[MXS-773] 100% CPU on idle MaxScale with MaxInfo Created: 2016-06-16  Updated: 2017-04-28  Resolved: 2016-09-06

Status: Closed
Project: MariaDB MaxScale
Component/s: maxinfo
Affects Version/s: 1.4.1, 1.4.3
Fix Version/s: 2.0.1

Type: Bug Priority: Major
Reporter: Mathew Hornbeek Assignee: markus makela
Resolution: Fixed Votes: 0
Labels: None
Environment:

Ubuntu 14.04.3, AWS EC2 c4.4xlarge (16core, 30GB)


Attachments: PNG File maxscale_idle_cpu.png     PNG File maxscale_leak.png    
Issue Links:
Problem/Incident
causes MXS-1224 Connections in CLOSE_WAIT state Closed
Sprint: 2016-17

 Description   

I have 3 MaxScale instances with the same configuration. 1 is always active (any one of the 3), the other 2 are standby.
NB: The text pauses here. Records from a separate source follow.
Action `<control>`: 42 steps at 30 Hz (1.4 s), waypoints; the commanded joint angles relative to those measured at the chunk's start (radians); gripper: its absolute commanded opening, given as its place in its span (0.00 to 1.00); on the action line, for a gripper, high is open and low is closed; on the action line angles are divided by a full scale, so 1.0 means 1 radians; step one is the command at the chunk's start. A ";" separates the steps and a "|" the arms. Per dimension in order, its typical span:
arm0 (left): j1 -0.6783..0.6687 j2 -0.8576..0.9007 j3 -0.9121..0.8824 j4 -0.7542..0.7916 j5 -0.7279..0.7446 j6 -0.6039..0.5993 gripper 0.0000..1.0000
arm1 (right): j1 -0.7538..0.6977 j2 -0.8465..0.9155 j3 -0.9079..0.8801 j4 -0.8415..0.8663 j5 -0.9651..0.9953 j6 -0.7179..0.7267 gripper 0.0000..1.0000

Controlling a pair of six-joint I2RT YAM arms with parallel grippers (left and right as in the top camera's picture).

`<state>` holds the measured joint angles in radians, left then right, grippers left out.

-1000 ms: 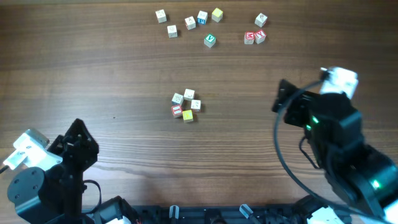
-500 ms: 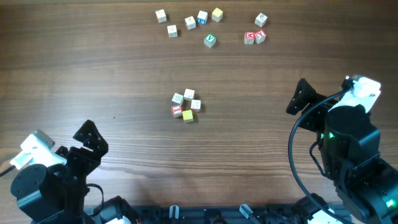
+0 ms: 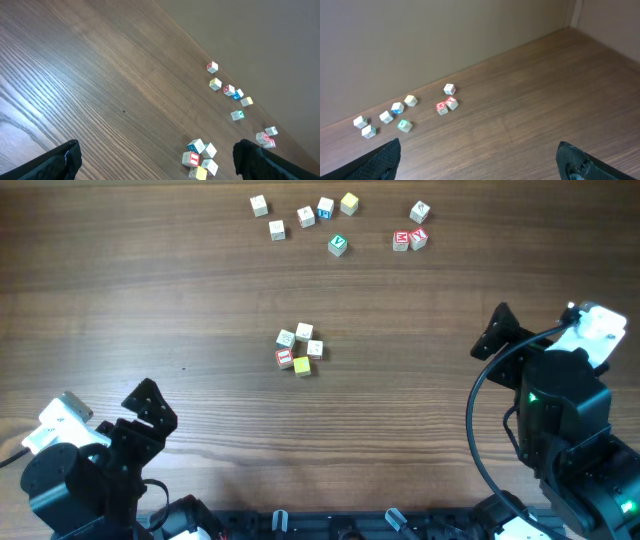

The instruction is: Form a circle

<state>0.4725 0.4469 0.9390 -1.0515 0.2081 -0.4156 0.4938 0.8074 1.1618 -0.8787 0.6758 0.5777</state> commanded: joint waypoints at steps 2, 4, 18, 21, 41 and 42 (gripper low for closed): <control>0.001 0.005 -0.003 -0.001 0.012 0.016 1.00 | -0.001 -0.007 0.013 0.004 0.042 0.001 1.00; 0.001 0.005 -0.003 -0.001 0.012 0.016 1.00 | -0.001 -0.007 0.012 0.006 0.042 0.002 1.00; 0.001 0.005 -0.003 -0.001 0.012 0.016 1.00 | -0.001 0.003 0.011 -0.192 -0.064 0.000 1.00; 0.001 0.005 -0.003 -0.001 0.012 0.016 1.00 | -0.001 0.003 0.011 -0.192 -0.075 -0.001 1.00; 0.001 0.005 -0.003 -0.001 0.012 0.016 1.00 | -0.255 -0.352 -0.475 0.538 -0.461 -0.146 1.00; 0.001 0.005 -0.003 -0.001 0.012 0.016 1.00 | -0.288 -0.417 -0.541 0.633 -0.510 -0.161 0.99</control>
<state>0.4725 0.4465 0.9390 -1.0531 0.2085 -0.4156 0.2741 0.5213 0.7578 -0.3916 0.3595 0.4942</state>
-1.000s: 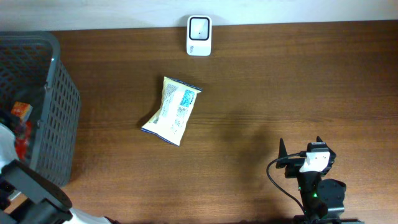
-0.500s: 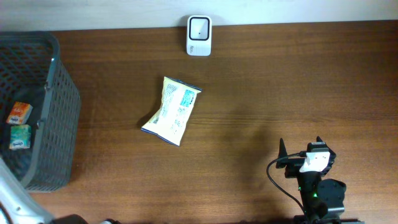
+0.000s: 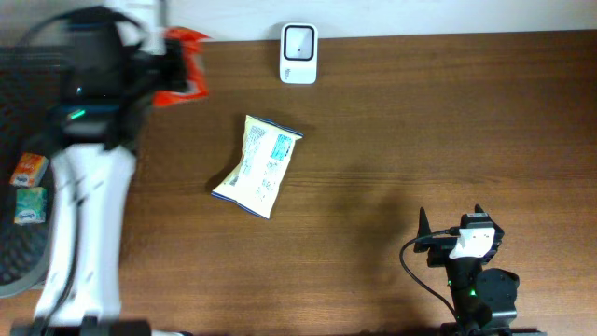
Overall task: Scan the item barcode
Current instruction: 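Carry the red snack bag out and drop it beside the white bag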
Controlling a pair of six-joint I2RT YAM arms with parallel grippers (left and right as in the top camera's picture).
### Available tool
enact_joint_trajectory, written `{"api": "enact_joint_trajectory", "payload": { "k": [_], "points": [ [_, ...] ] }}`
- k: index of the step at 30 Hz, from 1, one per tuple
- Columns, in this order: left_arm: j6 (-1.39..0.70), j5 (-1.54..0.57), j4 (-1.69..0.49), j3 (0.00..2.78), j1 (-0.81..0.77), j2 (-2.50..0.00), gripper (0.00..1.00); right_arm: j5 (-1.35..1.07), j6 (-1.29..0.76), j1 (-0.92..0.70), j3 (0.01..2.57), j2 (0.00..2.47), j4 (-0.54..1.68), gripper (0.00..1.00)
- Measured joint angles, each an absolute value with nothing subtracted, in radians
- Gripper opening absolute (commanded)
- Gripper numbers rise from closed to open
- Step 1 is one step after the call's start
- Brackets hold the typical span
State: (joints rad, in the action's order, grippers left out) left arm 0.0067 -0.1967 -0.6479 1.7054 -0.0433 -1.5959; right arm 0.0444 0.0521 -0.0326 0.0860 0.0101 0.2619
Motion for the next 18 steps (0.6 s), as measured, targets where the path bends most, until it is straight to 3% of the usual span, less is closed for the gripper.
{"api": "enact_joint_trajectory", "payload": {
  "k": [7, 15, 17, 18],
  "points": [
    [0.000, -0.104, -0.673, 1.698, -0.308, -1.879, 0.00, 0.044, 0.052, -0.033, 0.086, 0.010, 0.262, 0.98],
    [-0.040, -0.072, -0.755, 1.694, -0.468, -2.056, 0.01, 0.044, 0.052, -0.033, 0.086, 0.010, 0.262, 0.99],
    [-0.044, -0.070, -0.776, 1.694, -0.492, -2.075, 0.19, 0.044, 0.052, -0.033, 0.086, 0.010, 0.262, 0.99],
    [-0.045, -0.070, -0.783, 1.694, -0.502, -2.080, 0.39, 0.044, 0.053, -0.033, 0.086, 0.010, 0.262, 0.99]
  ]
}}
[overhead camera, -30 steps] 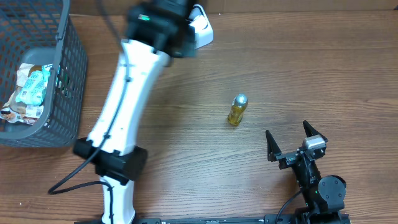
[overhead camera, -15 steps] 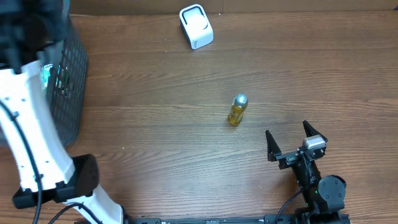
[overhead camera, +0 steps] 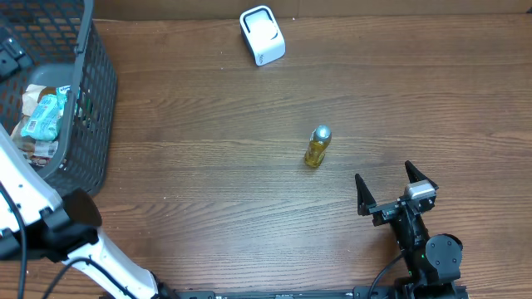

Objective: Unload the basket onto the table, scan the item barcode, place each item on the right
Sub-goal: 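Reach the left gripper into the basket and grasp the Kleenex pack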

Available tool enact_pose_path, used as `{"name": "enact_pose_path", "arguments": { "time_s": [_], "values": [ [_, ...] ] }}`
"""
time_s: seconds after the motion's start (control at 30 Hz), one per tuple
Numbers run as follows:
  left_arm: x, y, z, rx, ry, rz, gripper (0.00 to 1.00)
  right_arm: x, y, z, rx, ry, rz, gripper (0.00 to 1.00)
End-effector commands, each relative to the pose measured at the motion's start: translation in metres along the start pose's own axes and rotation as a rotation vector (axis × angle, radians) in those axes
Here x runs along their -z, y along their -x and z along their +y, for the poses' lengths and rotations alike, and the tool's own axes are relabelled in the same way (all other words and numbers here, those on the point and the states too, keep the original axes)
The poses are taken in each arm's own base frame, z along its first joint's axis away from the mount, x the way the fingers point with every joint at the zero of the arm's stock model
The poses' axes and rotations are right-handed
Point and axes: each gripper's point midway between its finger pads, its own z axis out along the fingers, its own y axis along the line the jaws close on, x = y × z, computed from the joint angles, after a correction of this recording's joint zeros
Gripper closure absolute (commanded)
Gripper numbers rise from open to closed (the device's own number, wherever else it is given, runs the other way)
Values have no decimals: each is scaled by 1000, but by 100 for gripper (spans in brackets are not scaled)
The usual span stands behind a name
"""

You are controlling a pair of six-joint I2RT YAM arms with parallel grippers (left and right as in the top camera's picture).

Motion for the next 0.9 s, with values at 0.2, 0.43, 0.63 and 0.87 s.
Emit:
{"name": "enact_pose_path", "arguments": {
  "time_s": [0.2, 0.43, 0.63, 0.87],
  "values": [
    [-95, -40, -20, -104, -121, 287, 2, 0, -3, 0, 2, 4, -1, 0],
    [-143, -64, -23, -117, -119, 413, 2, 0, -3, 0, 2, 3, 0, 0],
    [-164, -76, -24, -120, -115, 465, 2, 0, -3, 0, 2, 3, 0, 0],
    [-183, -87, -27, -121, -118, 507, 3, 0, -3, 0, 2, 4, 0, 0]
  ]
}}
Every 10 seconds or so, information is checked through the MaxInfo JSON listener. I've noticed that only idle instances exhibit what appears to be an memory leak issue with MaxInfo sockets not closing. The active instance, which is also running MaxInfo and having its JSON listener queried, doesn't have this problem. If a new instance is made active and the former active instance becomes idle, the former instance starts to have this problem eventually.

We have a monit daemon on each MaxScale instance which is checking the availability of the MaxInfo's /status URI, which is why in the attached image you'll see the spike drop; that's monit restarting the MaxScale service. We also have a curl request that runs periodically to gather status information. If monit is off the and MaxScale reaches this high memory state the curl requests just hang forever until MaxScale is restarted.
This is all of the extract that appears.